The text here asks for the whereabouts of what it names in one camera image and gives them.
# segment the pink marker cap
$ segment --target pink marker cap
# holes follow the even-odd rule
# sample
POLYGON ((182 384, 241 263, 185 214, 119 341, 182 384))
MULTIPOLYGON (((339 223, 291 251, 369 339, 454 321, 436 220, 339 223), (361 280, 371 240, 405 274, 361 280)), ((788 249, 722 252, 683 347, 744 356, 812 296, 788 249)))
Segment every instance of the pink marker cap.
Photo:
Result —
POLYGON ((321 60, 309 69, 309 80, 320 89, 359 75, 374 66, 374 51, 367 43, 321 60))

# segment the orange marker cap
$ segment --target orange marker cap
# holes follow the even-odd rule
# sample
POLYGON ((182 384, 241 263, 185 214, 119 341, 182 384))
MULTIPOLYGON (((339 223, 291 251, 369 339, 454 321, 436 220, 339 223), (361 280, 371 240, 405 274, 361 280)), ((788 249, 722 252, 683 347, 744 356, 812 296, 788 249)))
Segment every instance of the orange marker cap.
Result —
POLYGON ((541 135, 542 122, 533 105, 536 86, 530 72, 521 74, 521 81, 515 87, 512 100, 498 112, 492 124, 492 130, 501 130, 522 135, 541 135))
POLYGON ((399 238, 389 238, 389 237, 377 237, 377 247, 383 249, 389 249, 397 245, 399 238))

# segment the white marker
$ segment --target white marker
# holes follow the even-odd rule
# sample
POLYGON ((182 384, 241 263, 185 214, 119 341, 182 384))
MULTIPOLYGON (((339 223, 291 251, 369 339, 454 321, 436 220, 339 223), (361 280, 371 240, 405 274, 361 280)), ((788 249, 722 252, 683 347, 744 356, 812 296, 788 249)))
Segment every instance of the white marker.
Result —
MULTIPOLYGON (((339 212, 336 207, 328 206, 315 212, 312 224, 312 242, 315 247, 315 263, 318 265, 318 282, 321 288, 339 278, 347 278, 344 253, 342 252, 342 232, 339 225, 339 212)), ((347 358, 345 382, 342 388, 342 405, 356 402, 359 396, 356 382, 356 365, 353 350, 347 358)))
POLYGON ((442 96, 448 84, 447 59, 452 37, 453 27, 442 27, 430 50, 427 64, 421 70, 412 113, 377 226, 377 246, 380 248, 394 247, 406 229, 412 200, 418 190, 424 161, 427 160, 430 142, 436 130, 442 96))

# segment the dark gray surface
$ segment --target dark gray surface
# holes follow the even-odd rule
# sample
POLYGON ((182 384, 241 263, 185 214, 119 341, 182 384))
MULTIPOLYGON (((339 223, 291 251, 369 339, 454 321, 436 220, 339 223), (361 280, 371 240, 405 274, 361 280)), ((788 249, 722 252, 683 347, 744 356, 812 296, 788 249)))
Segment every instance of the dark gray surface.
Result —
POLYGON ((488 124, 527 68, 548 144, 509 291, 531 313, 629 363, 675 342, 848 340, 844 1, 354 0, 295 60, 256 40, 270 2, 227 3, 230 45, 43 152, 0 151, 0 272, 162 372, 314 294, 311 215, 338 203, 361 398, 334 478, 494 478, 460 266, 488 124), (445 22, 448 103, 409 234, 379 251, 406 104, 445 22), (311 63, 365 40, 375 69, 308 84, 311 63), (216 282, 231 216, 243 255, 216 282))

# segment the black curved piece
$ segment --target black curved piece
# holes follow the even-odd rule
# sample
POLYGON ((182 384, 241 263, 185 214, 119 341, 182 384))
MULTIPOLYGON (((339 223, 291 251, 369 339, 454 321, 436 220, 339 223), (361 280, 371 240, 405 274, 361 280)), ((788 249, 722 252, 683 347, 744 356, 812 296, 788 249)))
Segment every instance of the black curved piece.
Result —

Work to be completed — Restate every line of the data above exactly as it was written.

The completed task —
The text here asks for the whereabouts of what it names in one camera image and gives them.
# segment the pink marker cap
$ segment --target pink marker cap
# holes follow the even-odd rule
# sample
POLYGON ((182 384, 241 263, 185 214, 119 341, 182 384))
MULTIPOLYGON (((339 223, 291 251, 369 339, 454 321, 436 220, 339 223), (361 280, 371 240, 405 274, 361 280)), ((788 249, 722 252, 683 347, 744 356, 812 296, 788 249)))
Segment every instance of the pink marker cap.
Photo:
Result —
POLYGON ((321 60, 309 69, 309 80, 320 89, 359 75, 374 66, 374 51, 367 43, 321 60))

# segment the orange marker cap
$ segment --target orange marker cap
# holes follow the even-odd rule
# sample
POLYGON ((182 384, 241 263, 185 214, 119 341, 182 384))
MULTIPOLYGON (((339 223, 291 251, 369 339, 454 321, 436 220, 339 223), (361 280, 371 240, 405 274, 361 280)), ((788 249, 722 252, 683 347, 744 356, 812 296, 788 249)))
Segment every instance of the orange marker cap.
Result —
POLYGON ((541 135, 542 122, 533 105, 536 86, 530 72, 521 74, 521 81, 515 87, 512 100, 498 112, 492 124, 492 130, 501 130, 522 135, 541 135))
POLYGON ((399 238, 389 238, 389 237, 377 237, 377 247, 383 249, 389 249, 397 245, 399 238))

# segment the white marker
$ segment --target white marker
# holes follow the even-odd rule
# sample
POLYGON ((182 384, 241 263, 185 214, 119 341, 182 384))
MULTIPOLYGON (((339 223, 291 251, 369 339, 454 321, 436 220, 339 223), (361 280, 371 240, 405 274, 361 280)), ((788 249, 722 252, 683 347, 744 356, 812 296, 788 249)))
Segment every instance of the white marker.
Result —
MULTIPOLYGON (((339 212, 336 207, 328 206, 315 212, 312 224, 312 242, 315 247, 315 263, 318 265, 318 282, 321 288, 339 278, 347 278, 344 253, 342 252, 342 232, 339 225, 339 212)), ((347 358, 345 382, 342 388, 342 405, 356 402, 359 396, 356 382, 356 365, 353 350, 347 358)))
POLYGON ((442 96, 448 84, 447 59, 452 37, 453 27, 442 27, 430 50, 427 64, 421 70, 412 113, 377 226, 377 246, 380 248, 394 247, 406 229, 412 200, 418 190, 424 161, 427 160, 430 142, 436 130, 442 96))

# segment the dark gray surface
$ segment --target dark gray surface
# holes follow the even-odd rule
# sample
POLYGON ((182 384, 241 263, 185 214, 119 341, 182 384))
MULTIPOLYGON (((339 223, 291 251, 369 339, 454 321, 436 220, 339 223), (361 280, 371 240, 405 274, 361 280)), ((788 249, 722 252, 683 347, 744 356, 812 296, 788 249)))
Segment every instance of the dark gray surface.
Result —
POLYGON ((488 124, 527 68, 548 144, 509 291, 531 313, 629 363, 675 342, 848 340, 844 1, 354 0, 295 60, 256 40, 270 2, 227 3, 230 45, 43 152, 0 151, 0 272, 162 372, 314 294, 311 215, 338 203, 361 398, 334 478, 494 478, 460 266, 488 124), (445 22, 448 103, 409 234, 379 251, 406 104, 445 22), (311 63, 365 40, 375 69, 308 84, 311 63), (216 282, 231 216, 243 255, 216 282))

# segment the black curved piece
$ segment --target black curved piece
# holes follow the even-odd rule
# sample
POLYGON ((182 384, 241 263, 185 214, 119 341, 182 384))
MULTIPOLYGON (((339 223, 291 251, 369 339, 454 321, 436 220, 339 223), (361 280, 371 240, 405 274, 361 280)), ((788 249, 722 252, 683 347, 744 356, 812 296, 788 249)))
Segment every instance of the black curved piece.
Result —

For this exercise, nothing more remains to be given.